Figure 1: The Lumberyard bistro with triangles colored using their index in the vertex buffer. Most of the time, nearby triangles have similar indices.

Materials

Exporting materials from Blender is practically impossible. The standard way to define them is by means of node graphs. These can use several procedural textures, an arbitrary number of image files and lots of different nodes. All of that functionality would have to be replicated in a renderer, which is not what I am here for at all.

I took the opposite route: The only information about materials that gets exported is their name and an array with the material index for each triangle. Upon loading, the renderer expects to find three textures for each material: <name>_BaseColor.vkt, <name>_Normal.vkt and <name>_Specular.vkt. These textures hold attributes for the Frostbite BRDF [Lagarde2015] (see the next post). All ORCA assets come with textures like that and I think the same is true for models on Sketchfab and 3D Model Haven. For models where such textures are unavailable (e.g. from Blendswap), I have a few Python scripts to aid me in their creation.

Once again, I want small files, fast loading and minimal bandwidth usage. Therefore, I use block compression (BC1 for base color and specular, BC5 for normal maps). My vkt texture file format follows the same philosophy as the scene files. It holds binary data that can be copied to VRAM directly, much like the DDS file format. I could have used a more established format but I do not want to evoke the impression that my renderer can load whatever you throw at it because it cannot. Instead I have a little C conversion utility that loads images using stb_image.h, generates mipmaps for a texture, does block compression using stb_dxt.h and writes a vkt file. I did not bother to implement mipmap filtering for textures of arbitrary resolution, so it is restricted to powers of two. A Python script uses this utility to do batch conversion for a whole directory.

Camera and lights

Of course, a scene consists of more than just triangles and materials. We need some light sources and a camera to look at it all. All this scene state is held by a single struct:

typedef struct scene_specification_s {
    //! Path to the *.vks file holding
    //! scene geometry
    char* file_path;
    //! Path to the directory holding
    //! scene textures
    char* texture_path;
    //! Path to the file from which light
    //! sources and camera have been loaded
    char* quick_save_path;
    //! The current camera
    first_person_camera_t camera;
    //! Number of polygonal lights
    //! illuminating the scene
    uint32_t polygonal_light_count;
    //! The polygonal lights illuminating
    //! the scene
    polygonal_light_t* polygonal_lights;
} scene_specification_t;

First-person camera controls and construction of camera transforms are implemented in 116 lines of code. I do not have a utility for matrix math because there are very few spots in this renderer where I would need it. Matrix multiplication is implemented on the spot as needed. Light sources are defined through the Dear ImGui interface.

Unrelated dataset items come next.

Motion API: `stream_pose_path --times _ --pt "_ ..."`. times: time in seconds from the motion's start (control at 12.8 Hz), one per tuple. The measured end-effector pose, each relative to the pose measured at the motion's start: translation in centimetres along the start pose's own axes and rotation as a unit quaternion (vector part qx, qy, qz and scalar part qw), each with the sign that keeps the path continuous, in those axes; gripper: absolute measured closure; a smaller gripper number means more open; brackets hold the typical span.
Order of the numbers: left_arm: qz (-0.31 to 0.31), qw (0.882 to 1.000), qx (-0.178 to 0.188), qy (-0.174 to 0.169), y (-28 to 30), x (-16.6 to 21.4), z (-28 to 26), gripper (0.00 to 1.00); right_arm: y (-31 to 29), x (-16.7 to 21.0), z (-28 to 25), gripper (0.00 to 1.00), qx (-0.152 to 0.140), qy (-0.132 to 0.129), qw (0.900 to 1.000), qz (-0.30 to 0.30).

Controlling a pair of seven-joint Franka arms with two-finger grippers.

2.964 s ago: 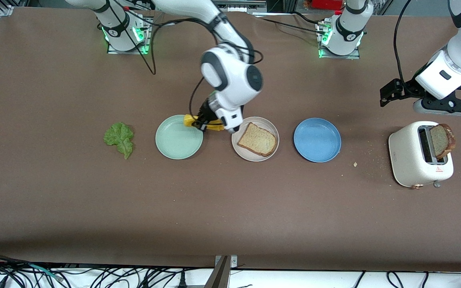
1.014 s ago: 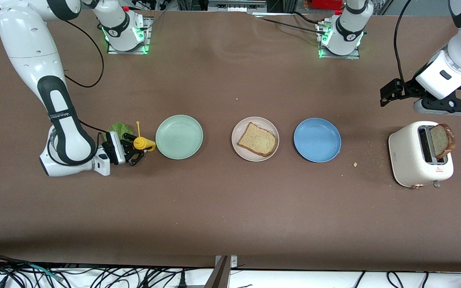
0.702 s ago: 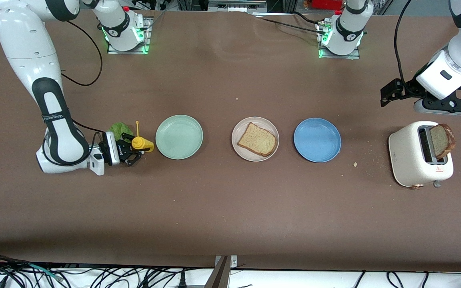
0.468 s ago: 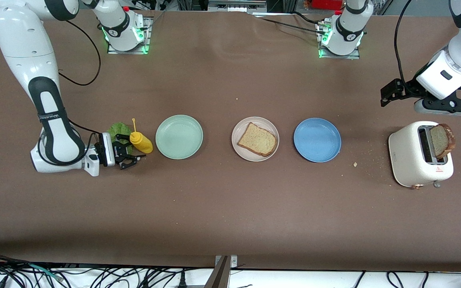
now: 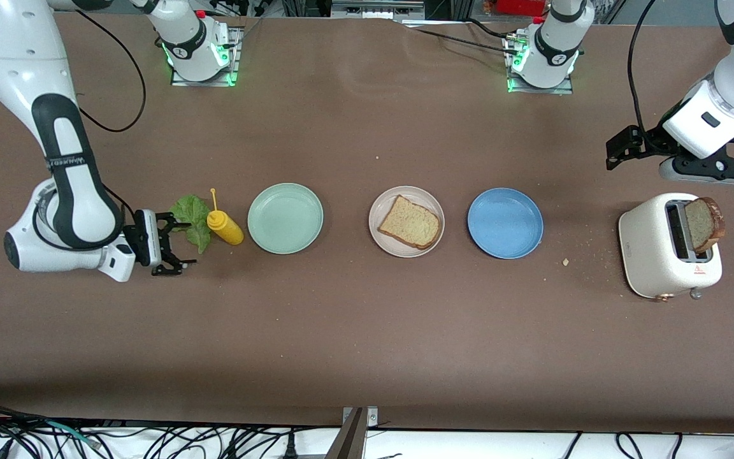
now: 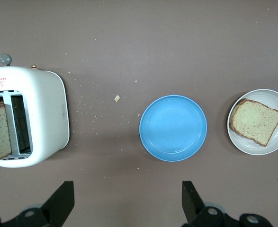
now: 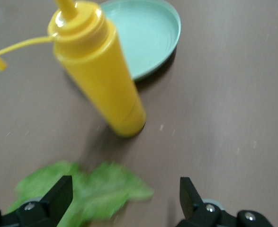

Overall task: Make sandwich in beige plate with both arms
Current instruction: 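Grasp the green lettuce leaf with the right gripper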

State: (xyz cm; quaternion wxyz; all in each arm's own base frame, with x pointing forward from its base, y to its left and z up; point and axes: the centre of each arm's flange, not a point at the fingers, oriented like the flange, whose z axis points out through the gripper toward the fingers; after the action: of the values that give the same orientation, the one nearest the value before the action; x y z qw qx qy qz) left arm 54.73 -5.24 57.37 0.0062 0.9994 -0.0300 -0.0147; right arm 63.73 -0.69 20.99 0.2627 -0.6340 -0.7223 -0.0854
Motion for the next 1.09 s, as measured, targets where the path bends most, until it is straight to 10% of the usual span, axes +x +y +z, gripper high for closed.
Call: stream_pose_path --times 0.78,1.09 --pt "-0.016 1.000 -0.001 -0.004 -1.8 0.2 0.3 0.00 -8.3 -4.6 4.7 0.08 -0.006 -0.069 0.995 0.074" --pt "-0.016 1.000 -0.001 -0.004 -1.8 0.2 0.4 0.00 -8.2 -3.9 3.4 0.59 -0.019 -0.072 0.995 0.061"
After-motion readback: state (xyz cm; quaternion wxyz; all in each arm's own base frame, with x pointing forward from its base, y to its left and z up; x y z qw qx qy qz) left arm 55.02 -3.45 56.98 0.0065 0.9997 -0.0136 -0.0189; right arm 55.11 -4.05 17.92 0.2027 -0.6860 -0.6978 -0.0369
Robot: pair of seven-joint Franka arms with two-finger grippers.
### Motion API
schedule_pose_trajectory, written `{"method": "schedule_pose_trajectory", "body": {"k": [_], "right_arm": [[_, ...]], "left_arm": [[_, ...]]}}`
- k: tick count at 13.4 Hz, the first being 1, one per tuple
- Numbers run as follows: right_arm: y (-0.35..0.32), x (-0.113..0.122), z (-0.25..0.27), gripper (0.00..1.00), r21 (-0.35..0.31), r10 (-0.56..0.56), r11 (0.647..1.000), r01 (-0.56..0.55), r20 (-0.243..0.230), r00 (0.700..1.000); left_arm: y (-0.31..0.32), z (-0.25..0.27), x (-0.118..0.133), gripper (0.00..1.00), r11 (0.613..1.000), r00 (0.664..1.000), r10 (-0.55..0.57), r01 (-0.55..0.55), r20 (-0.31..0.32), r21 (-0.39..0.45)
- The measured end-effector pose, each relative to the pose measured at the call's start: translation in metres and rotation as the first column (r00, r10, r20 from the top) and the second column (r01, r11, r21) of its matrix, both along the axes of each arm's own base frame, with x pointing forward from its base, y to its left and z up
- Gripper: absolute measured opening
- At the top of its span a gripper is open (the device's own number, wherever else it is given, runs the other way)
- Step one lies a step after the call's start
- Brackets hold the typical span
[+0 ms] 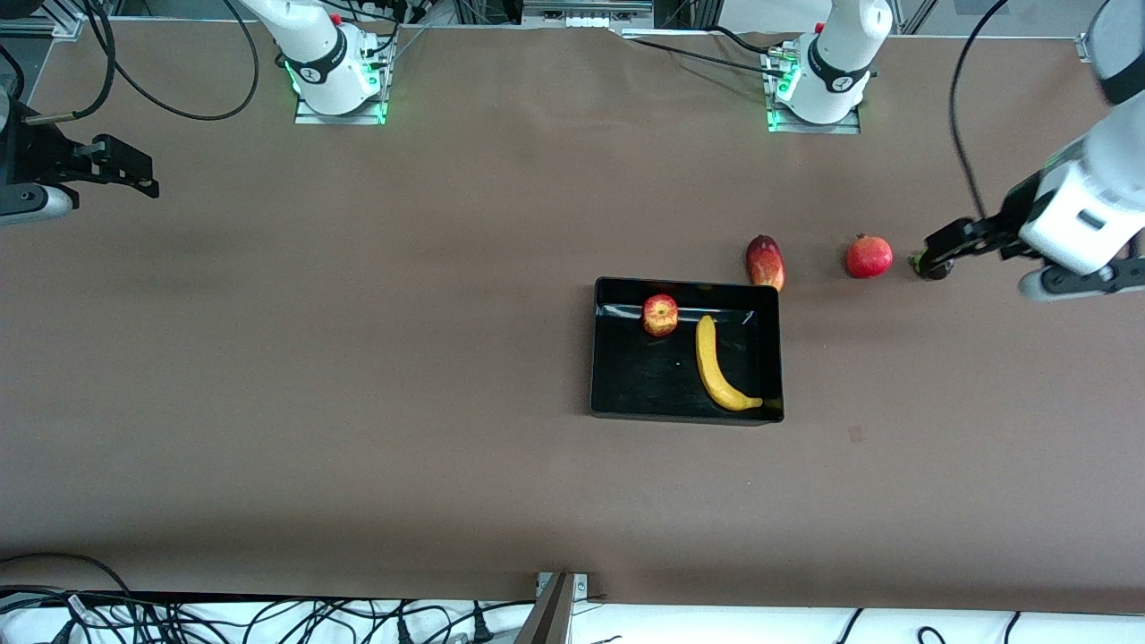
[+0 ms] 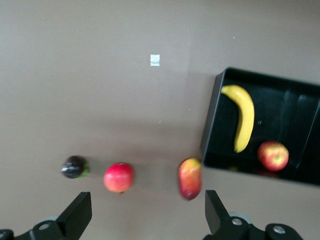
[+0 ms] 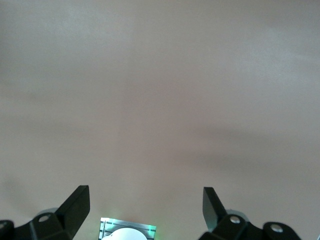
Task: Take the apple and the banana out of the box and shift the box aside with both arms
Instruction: 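Reach the left gripper into the black tray toward the small apple, then close the left gripper on the small red-yellow apple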
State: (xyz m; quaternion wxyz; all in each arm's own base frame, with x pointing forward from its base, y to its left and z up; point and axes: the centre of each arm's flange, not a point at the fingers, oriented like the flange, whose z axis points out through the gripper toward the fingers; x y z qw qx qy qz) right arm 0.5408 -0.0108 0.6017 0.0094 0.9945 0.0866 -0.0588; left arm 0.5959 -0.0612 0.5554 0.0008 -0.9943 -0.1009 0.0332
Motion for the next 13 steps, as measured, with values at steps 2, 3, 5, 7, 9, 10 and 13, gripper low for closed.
{"method": "schedule_pose_trajectory", "body": {"k": [2,3,5,7,9,10,13], "right_arm": [[-0.001,0.0,0.0,1.0,0.0,-0.003,1.0,0.003,0.0,1.0],[-0.001,0.0,0.001,1.0,0.0,-0.003,1.0,0.003,0.001,1.0],[-0.002,0.0,0.001,1.0,0.0,-0.003,1.0,0.003,0.0,1.0],[-0.002,0.0,0.001,1.0,0.0,-0.003,1.0,0.003,-0.001,1.0],[-0.003,0.0,0.001,1.0,0.0,-0.005,1.0,0.005,-0.002,1.0],[-0.003,-0.001,0.001,1.0,0.0,-0.006,1.0,0.006,-0.002,1.0],[-0.004,-0.001,0.001,1.0,0.0,-0.007,1.0,0.007,-0.003,1.0]], "left_arm": [[-0.034,-0.035,0.016,1.0,0.998,0.998,0.067,-0.067,-0.004,0.004],[-0.048,-0.053,0.021,1.0,0.996,0.996,0.088,-0.088,-0.013,0.006],[-0.075,-0.088,0.03,1.0,0.994,0.993,0.113,-0.113,-0.027,0.008],[-0.101,-0.122,0.036,1.0,0.992,0.991,0.129,-0.129,-0.036,0.009],[-0.135,-0.159,0.038,1.0,0.987,0.986,0.161,-0.161,-0.047,0.003],[-0.153,-0.18,0.038,1.0,0.984,0.983,0.177,-0.177,-0.056,-0.005],[-0.2,-0.247,0.03,1.0,0.981,0.979,0.189,-0.191,-0.078,-0.024]]}}
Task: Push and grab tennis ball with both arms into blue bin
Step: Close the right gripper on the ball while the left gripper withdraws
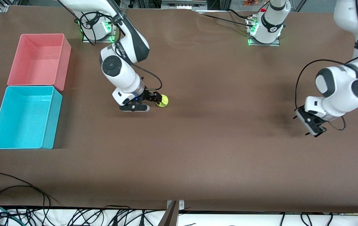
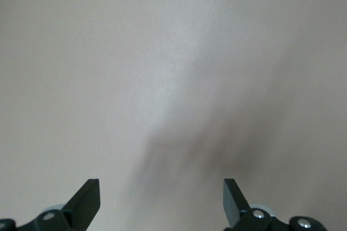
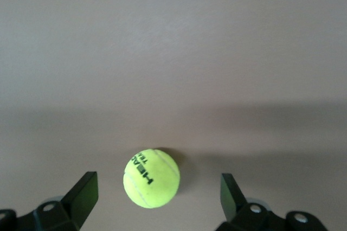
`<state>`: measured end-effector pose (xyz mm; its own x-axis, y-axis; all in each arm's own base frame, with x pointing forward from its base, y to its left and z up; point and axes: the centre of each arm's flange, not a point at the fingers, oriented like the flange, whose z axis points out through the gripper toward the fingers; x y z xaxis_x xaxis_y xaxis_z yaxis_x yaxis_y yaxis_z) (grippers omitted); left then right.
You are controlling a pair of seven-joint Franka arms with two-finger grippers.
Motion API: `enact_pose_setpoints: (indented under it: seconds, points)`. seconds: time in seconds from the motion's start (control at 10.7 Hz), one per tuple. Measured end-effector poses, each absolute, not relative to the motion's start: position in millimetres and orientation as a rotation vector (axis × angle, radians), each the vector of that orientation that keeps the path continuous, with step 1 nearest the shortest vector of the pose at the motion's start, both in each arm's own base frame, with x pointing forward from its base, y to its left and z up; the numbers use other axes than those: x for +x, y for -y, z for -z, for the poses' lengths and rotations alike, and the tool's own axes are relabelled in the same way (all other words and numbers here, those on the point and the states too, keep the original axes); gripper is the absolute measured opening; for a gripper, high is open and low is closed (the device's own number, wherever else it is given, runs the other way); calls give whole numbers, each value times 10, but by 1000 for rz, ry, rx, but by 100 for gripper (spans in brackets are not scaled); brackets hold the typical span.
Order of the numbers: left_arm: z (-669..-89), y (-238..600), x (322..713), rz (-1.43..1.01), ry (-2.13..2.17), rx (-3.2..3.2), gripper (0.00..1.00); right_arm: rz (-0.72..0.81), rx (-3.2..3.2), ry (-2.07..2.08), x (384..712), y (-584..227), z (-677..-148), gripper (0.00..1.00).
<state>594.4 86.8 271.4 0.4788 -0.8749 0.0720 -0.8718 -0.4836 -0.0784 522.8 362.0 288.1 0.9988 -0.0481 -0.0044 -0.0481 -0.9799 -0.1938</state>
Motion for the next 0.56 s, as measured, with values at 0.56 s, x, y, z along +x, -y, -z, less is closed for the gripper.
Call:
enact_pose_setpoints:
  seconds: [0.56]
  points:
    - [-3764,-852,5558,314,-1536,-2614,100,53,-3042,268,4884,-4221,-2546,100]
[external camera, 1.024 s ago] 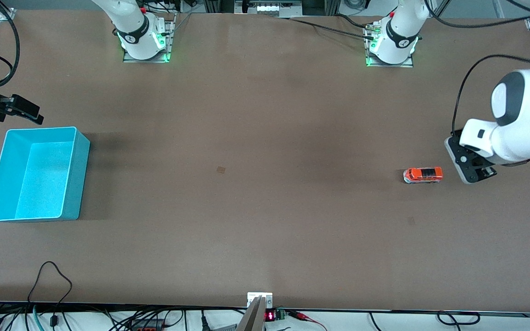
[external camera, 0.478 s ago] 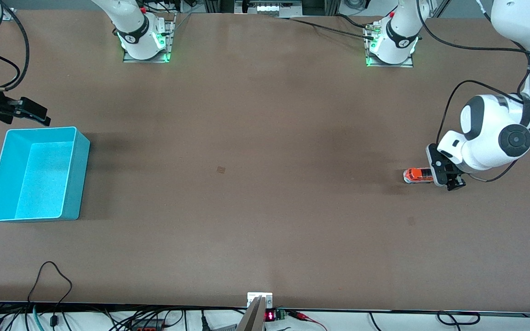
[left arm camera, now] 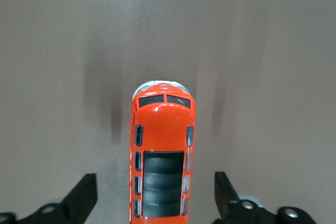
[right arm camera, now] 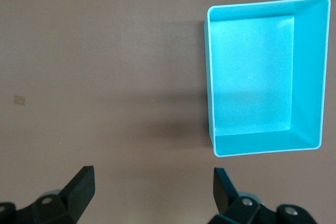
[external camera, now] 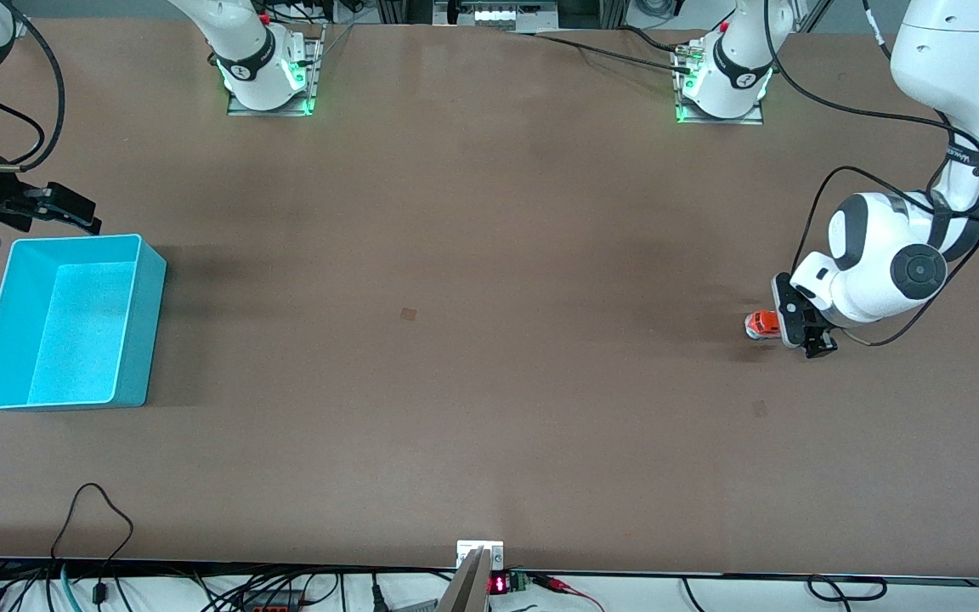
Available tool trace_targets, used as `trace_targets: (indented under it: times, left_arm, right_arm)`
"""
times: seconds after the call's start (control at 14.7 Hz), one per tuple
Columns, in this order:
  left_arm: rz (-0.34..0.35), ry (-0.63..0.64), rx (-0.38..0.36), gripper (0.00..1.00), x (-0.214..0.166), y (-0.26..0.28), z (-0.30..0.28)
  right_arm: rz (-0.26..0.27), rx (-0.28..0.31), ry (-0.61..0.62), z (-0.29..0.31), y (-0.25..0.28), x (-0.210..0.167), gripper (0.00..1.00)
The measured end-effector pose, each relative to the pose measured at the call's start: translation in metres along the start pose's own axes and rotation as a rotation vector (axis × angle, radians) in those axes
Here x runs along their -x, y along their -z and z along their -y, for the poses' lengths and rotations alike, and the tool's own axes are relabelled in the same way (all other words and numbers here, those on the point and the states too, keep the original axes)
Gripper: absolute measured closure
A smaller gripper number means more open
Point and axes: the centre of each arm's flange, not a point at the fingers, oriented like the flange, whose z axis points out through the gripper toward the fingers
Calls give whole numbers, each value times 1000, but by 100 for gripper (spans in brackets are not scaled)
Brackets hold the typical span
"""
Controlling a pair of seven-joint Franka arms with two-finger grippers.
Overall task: Wind up bus and store in blue box
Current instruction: 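Lower the left gripper onto the orange bus and grip it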
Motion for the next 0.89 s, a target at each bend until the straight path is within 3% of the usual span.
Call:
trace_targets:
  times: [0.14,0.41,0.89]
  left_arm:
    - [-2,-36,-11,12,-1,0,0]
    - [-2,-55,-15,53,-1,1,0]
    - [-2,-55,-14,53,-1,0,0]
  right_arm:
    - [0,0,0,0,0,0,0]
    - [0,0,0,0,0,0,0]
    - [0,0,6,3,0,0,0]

Additionally, there is a struct render_settings_t to define the choice of rendering techniques and their parameters. Together with the swapchain resolution and the seed for random numbers, that determines the rendered image completely. There is a render setting to fix random numbers, otherwise they change each frame. As emphasized before, reproducibility is important and this aspect worked out well. A while ago, I revived a part of the project after doing other things with the renderer for a year. I merged a lot of old code with new code. Still, after fixing one discrepancy, I was able to reproduce my old screenshots almost down to the last bit.

Quicksave and quickload

Reproducibility massively benefits from a feature to save the current state of camera and lights to a file. In my opinion, every research renderer should have that bound to some hot keys. My renderer, uses a simple binary file format where I just dump the binary representation of first_person_camera_t and polygonal_light_t. Admittedly, this part is a bit messy. Different platforms may have different padding in structs, which could cause problems (though I never encountered that). What is worse is that it is annoying to make changes to this file format. Anyway, it works.

Reproducible experiments

With the streamlined state described above, it is easy to reproduce a single rendering. On top of that, I have a mechanism to reproduce all the renderings used for the evaluation of different techniques in my papers. The file experiment_list.c defines the scene_specification_t and render_settings_t for all these screenshots. Creating this list through code is far more convenient than using e.g. a JSON file because it is easy to make many slightly different versions of the same experiment. When the button in Figure 2 is pressed, the renderer sets up one experiment after the other. For each it waits a little while until timings stabilize and then it stores a screenshot. Python scripts further process these images to produce the versions for the paper (e.g. by adding magnified insets).

Figure 2: With the click of a button, my renderer takes all the screenshots shown in the paper and its supplemental material and measures timings for different techniques.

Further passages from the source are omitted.